Banks v. Cities

The Supreme Court issued a decision in Bank of America Corp. v. Miami, 581 U.S. __ (2017). The decision was a mixed result for the parties.  On the one hand, the Court ruled that a municipality could sue financial institutions for violations of the Fair Housing Act arising from predatory lending. Miami alleged that the banks’ predatory lending led to a disproportionate increase in foreclosures and vacancies which decreased property tax revenues and increased the demand for municipal services. On the other hand, the Court held that Miami had not shown that the banks’ actions were directly related to injuries asserted by Miami. As a result, the Court remanded the case to the Eleventh Circuit to determine whether that in fact was the case. This case could have big consequences for how lenders and others and other big players in the housing industry develop their business plans.

For the purposes of this post, I want to focus on the banks’ activities of the banks that Miami alleged they engaged in during the early 2000s. It is important to remember the kinds of problems that communities faced before the financial crisis and before the Dodd-Frank Act authorized the creation of the Consumer Financial Protection Bureau. As President Trump and Chairman Hensarling (R-TX) of the House Financial Services Committee continue their assault on consumer protection regulation, we should understand the Wild West environment that preceded our current regulatory environment. Miami’s complaints charge that

the Banks discriminatorily imposed more onerous, and indeed “predatory,” conditions on loans made to minority borrowers than to similarly situated nonminority borrowers. Those “predatory” practices included, among others, excessively high interest rates, unjustified fees, teaser low-rate loans that overstated refinancing opportunities, large prepayment penalties, and—when default loomed—unjustified refusals to refinance or modify the loans. Due to the discriminatory nature of the Banks’ practices, default and foreclosure rates among minority borrowers were higher than among otherwise similar white borrowers and were concentrated in minority neighborhoods. Higher foreclosure rates lowered property values and diminished property-tax revenue. Higher foreclosure rates—especially when accompanied by vacancies—also increased demand for municipal services, such as police, fire, and building and code enforcement services, all needed “to remedy blight and unsafe and dangerous conditions” that the foreclosures and vacancies generate. The complaints describe statistical analyses that trace the City’s financial losses to the Banks’ discriminatory practices. (3-4, citations omitted)
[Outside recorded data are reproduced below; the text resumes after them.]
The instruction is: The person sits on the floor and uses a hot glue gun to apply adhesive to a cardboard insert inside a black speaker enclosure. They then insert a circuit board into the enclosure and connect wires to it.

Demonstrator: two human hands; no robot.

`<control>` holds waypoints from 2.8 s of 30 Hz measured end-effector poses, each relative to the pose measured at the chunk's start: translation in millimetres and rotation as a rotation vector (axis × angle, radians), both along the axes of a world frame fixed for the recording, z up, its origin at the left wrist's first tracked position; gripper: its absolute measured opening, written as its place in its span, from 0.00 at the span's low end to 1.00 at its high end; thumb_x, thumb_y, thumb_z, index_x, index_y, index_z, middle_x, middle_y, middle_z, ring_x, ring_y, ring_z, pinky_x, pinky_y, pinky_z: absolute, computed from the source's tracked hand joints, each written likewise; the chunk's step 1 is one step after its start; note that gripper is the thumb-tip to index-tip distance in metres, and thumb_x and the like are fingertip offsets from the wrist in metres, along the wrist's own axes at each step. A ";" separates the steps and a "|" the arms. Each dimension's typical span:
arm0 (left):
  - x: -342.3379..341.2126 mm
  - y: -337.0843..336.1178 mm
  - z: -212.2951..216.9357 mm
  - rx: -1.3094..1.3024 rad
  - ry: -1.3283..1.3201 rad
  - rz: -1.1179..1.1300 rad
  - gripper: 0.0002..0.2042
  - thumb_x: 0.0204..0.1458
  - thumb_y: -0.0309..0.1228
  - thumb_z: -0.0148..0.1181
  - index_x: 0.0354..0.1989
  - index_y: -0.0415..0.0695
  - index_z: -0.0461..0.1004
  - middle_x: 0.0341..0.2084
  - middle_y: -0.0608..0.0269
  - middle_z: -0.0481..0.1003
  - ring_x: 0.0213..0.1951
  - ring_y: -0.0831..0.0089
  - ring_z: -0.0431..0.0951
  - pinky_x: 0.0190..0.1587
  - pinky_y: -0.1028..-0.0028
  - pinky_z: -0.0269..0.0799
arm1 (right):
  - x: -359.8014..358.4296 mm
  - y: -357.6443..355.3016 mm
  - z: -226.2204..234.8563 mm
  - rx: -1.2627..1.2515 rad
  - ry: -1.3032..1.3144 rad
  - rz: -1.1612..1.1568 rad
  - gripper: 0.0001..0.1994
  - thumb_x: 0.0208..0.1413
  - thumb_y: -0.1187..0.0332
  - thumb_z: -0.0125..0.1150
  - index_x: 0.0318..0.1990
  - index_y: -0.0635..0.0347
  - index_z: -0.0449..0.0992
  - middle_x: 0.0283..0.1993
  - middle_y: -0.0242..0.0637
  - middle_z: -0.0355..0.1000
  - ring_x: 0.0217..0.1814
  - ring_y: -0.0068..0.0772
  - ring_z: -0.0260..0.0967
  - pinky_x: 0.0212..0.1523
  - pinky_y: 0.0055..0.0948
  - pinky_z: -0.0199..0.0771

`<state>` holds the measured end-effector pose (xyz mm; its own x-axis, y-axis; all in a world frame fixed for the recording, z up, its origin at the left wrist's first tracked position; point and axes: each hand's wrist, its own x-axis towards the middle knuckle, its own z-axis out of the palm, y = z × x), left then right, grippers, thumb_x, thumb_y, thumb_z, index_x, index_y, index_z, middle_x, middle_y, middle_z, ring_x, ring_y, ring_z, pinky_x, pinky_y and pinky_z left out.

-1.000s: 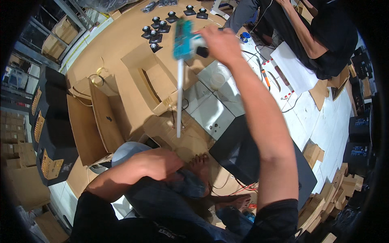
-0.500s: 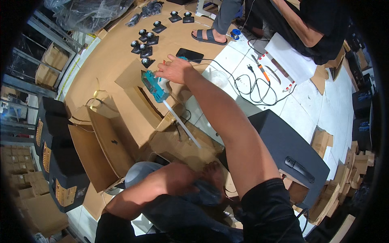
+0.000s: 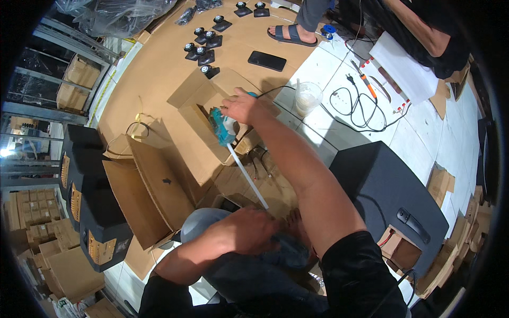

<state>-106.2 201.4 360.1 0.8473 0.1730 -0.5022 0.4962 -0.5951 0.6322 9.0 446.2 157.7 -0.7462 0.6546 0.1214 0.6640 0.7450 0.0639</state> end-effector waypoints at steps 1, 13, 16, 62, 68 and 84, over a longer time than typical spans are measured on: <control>2.2 1.3 4.0 0.011 0.005 0.018 0.21 0.56 0.42 0.64 0.53 0.41 0.76 0.37 0.42 0.81 0.47 0.49 0.81 0.53 0.55 0.75 | -5.7 -2.0 6.7 0.023 0.006 0.027 0.09 0.62 0.64 0.54 0.45 0.43 0.79 0.41 0.27 0.73 0.52 0.24 0.74 0.64 0.42 0.60; -16.0 1.1 -9.6 0.021 -0.057 0.039 0.18 0.56 0.42 0.66 0.45 0.40 0.78 0.33 0.46 0.81 0.41 0.46 0.81 0.44 0.53 0.76 | -44.6 -110.9 34.3 0.185 0.530 -0.366 0.11 0.52 0.64 0.65 0.42 0.52 0.80 0.44 0.37 0.72 0.54 0.43 0.70 0.71 0.62 0.56; -27.2 -0.9 -24.1 -0.047 -0.140 0.056 0.17 0.57 0.43 0.66 0.41 0.40 0.78 0.32 0.47 0.81 0.39 0.47 0.81 0.42 0.55 0.75 | -31.6 -176.7 58.8 -0.032 0.796 -0.468 0.20 0.50 0.66 0.68 0.52 0.54 0.75 0.47 0.43 0.71 0.53 0.50 0.70 0.67 0.56 0.61; 193.7 -256.4 -274.7 -0.020 -0.153 0.157 0.31 0.55 0.49 0.66 0.60 0.37 0.72 0.50 0.44 0.80 0.51 0.52 0.81 0.55 0.60 0.74 | 397.6 -632.0 148.3 0.378 0.417 -1.894 0.25 0.65 0.51 0.54 0.63 0.55 0.75 0.71 0.47 0.65 0.77 0.49 0.56 0.77 0.58 0.46; 197.1 -313.9 -181.7 -0.792 -0.090 0.441 0.18 0.65 0.38 0.58 0.57 0.38 0.71 0.37 0.55 0.81 0.39 0.66 0.82 0.44 0.69 0.76 | 395.3 -648.2 137.8 0.373 0.385 -1.914 0.24 0.64 0.51 0.56 0.60 0.54 0.77 0.68 0.46 0.68 0.75 0.47 0.59 0.76 0.57 0.50; 120.7 -226.8 70.9 -0.493 -0.451 0.559 0.22 0.66 0.25 0.52 0.68 0.35 0.62 0.37 0.62 0.76 0.25 0.79 0.74 0.30 0.77 0.73 | 429.8 -674.8 130.1 0.063 0.535 -1.672 0.26 0.65 0.56 0.52 0.68 0.57 0.70 0.76 0.48 0.59 0.78 0.47 0.55 0.76 0.46 0.54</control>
<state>14.5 -25.4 431.0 0.8394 0.4737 -0.2664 0.2740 0.0543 0.9602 438.8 -228.6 287.8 0.7892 0.5931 0.1595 0.6011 -0.6927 -0.3987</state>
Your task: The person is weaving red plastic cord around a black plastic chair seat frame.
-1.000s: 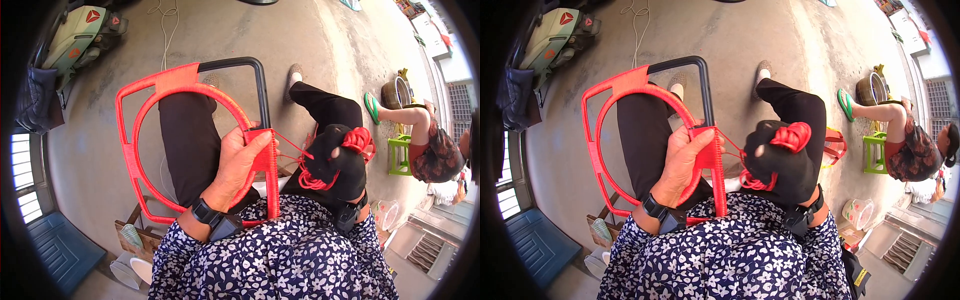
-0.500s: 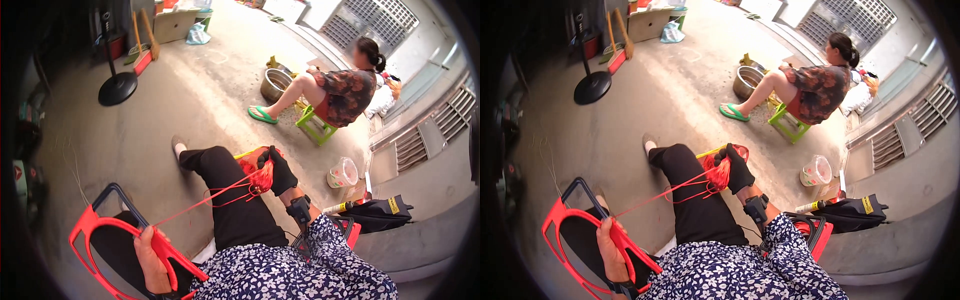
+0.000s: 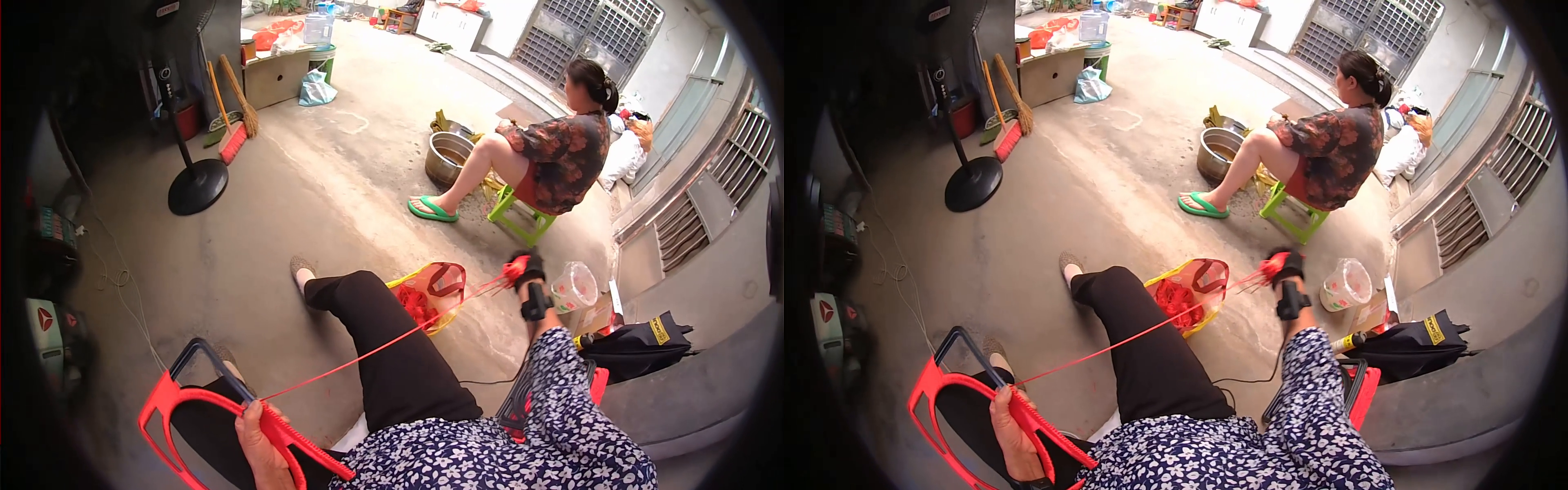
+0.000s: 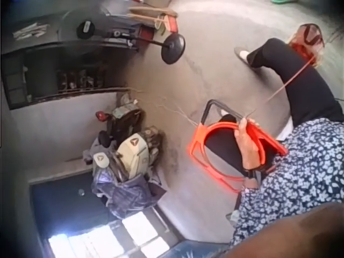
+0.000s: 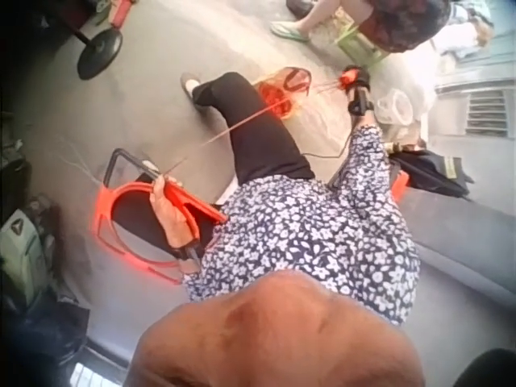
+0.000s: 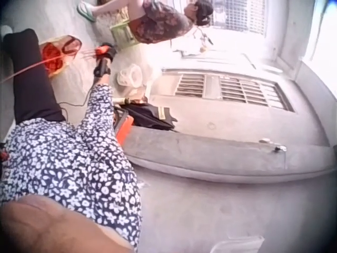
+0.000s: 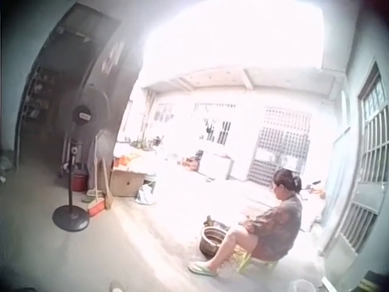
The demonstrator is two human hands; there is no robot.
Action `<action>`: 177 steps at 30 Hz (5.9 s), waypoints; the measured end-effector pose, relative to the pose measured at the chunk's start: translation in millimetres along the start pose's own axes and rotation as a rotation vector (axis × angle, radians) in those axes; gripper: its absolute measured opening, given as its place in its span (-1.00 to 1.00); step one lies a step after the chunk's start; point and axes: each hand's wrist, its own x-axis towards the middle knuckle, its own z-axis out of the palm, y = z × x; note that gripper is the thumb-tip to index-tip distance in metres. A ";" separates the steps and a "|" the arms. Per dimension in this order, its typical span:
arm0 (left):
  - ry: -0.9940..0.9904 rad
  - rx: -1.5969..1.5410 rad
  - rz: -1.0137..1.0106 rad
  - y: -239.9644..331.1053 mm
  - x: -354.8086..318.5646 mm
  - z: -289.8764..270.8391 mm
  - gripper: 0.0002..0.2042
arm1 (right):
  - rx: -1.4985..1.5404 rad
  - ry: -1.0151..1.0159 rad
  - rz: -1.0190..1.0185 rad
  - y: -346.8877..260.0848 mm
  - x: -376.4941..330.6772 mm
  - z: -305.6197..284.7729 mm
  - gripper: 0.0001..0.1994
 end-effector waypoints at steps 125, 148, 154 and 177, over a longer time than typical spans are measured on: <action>0.012 -0.201 -0.043 12.0 -40.9 -4.0 -0.62 | -0.402 -0.439 0.843 293.5 -164.0 463.6 -0.80; 0.290 0.176 0.384 -4.1 -62.2 1.9 -0.91 | -0.856 -0.892 0.664 320.9 -154.7 600.5 -0.75; 0.255 0.321 0.456 -1.8 -56.6 -4.8 -0.92 | -0.805 -0.829 0.587 328.1 -161.6 591.0 -0.79; 0.330 0.993 0.800 -2.4 -45.8 -20.1 -0.94 | -0.755 -0.737 0.579 327.6 -168.9 577.4 -0.79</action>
Excessively high interest rates, unjustified fees, teaser interest rates and large prepayment penalties were all hallmarks of the subprime mortgage market in the early 2000s. The Supreme Court has ruled that such activities may arise to violations of the Fair Housing Act when they are targeted at minority communities.

Dodd-Frank has barred many such loan terms from a large swath of the mortgage market through its Qualified Mortgage and Ability-to-Repay rules. Trump and Hensarling want to bring those loan terms back to the mortgage market in the name of lifting regulatory burdens from financial institutions.

What’s worse, the  burden of regulation on the banks or the burden of predatory lending on the borrowers? I’d go with the latter.

S&P Must Face The Orchestra on Rating Failure

After many state Attorneys General brought suit against S&P over the objectivity of their ratings, S&P sought to consolidate the cases in federal court. Judge Furman (SDNY) has issued an Opinion and Order in In Re:  Standard & Poor’s Rating Agency Litigation, 1:13-md-02446 (June 3, 2014) that remanded the cases back to state courts because “they arise solely under state law, not federal law.” (3) Explaining the issue in a bit greater depth, the Court stated,

there is no dispute that the States’ Complaints exclusively assert state-law causes of action — for fraud, deceptive business practices, violations of state consumer-protection statutes, and the like.The crux of those claims is that S&P made false representations, in its Code of  Conduct and otherwise, and that those representations harmed the citizens of the relevant State. (20, citation omitted)

The Court notes that in “the final analysis, the States assert in these cases that S&P failed to adhere to its own promises, not that S&P violated” federal law. (28) The Court concludes that it does not reach this result “lightly:”

Putting aside the natural “tempt[ation] to find federal jurisdiction every time a multi-billion dollar case with national  implications arrives at the doorstep of a federal court,” the federal courts undoubtedly have advantages over their state counterparts when it comes to managing a set of substantial cases filed in jurisdictions throughout the country. Through the MDL process, federal cases can be consolidated for pretrial purposes or more, promoting efficiency and minimizing the risks of inconsistent rulings and unnecessary duplication of efforts. (51, citation omitted)

S&P knew that it would have to face the music regarding the allegations that its ratings were flawed. But it hoped that it could face a soloist, one federal judge. That way, it could keep its litigation costs down, engage in one set of settlement talks and get an up or down result on its liability. The remand means that S&P will face many, many judges, a veritable judicial orchestra. In addition to all of the other problems this entails, it is also almost certain that S&P will face inconsistent verdicts if these cases were to go to trial. This is a significant tactical setback for S&P. From a policy perspective though, the remand means that we should get a better understanding of the issuer-pays model of rating agencies.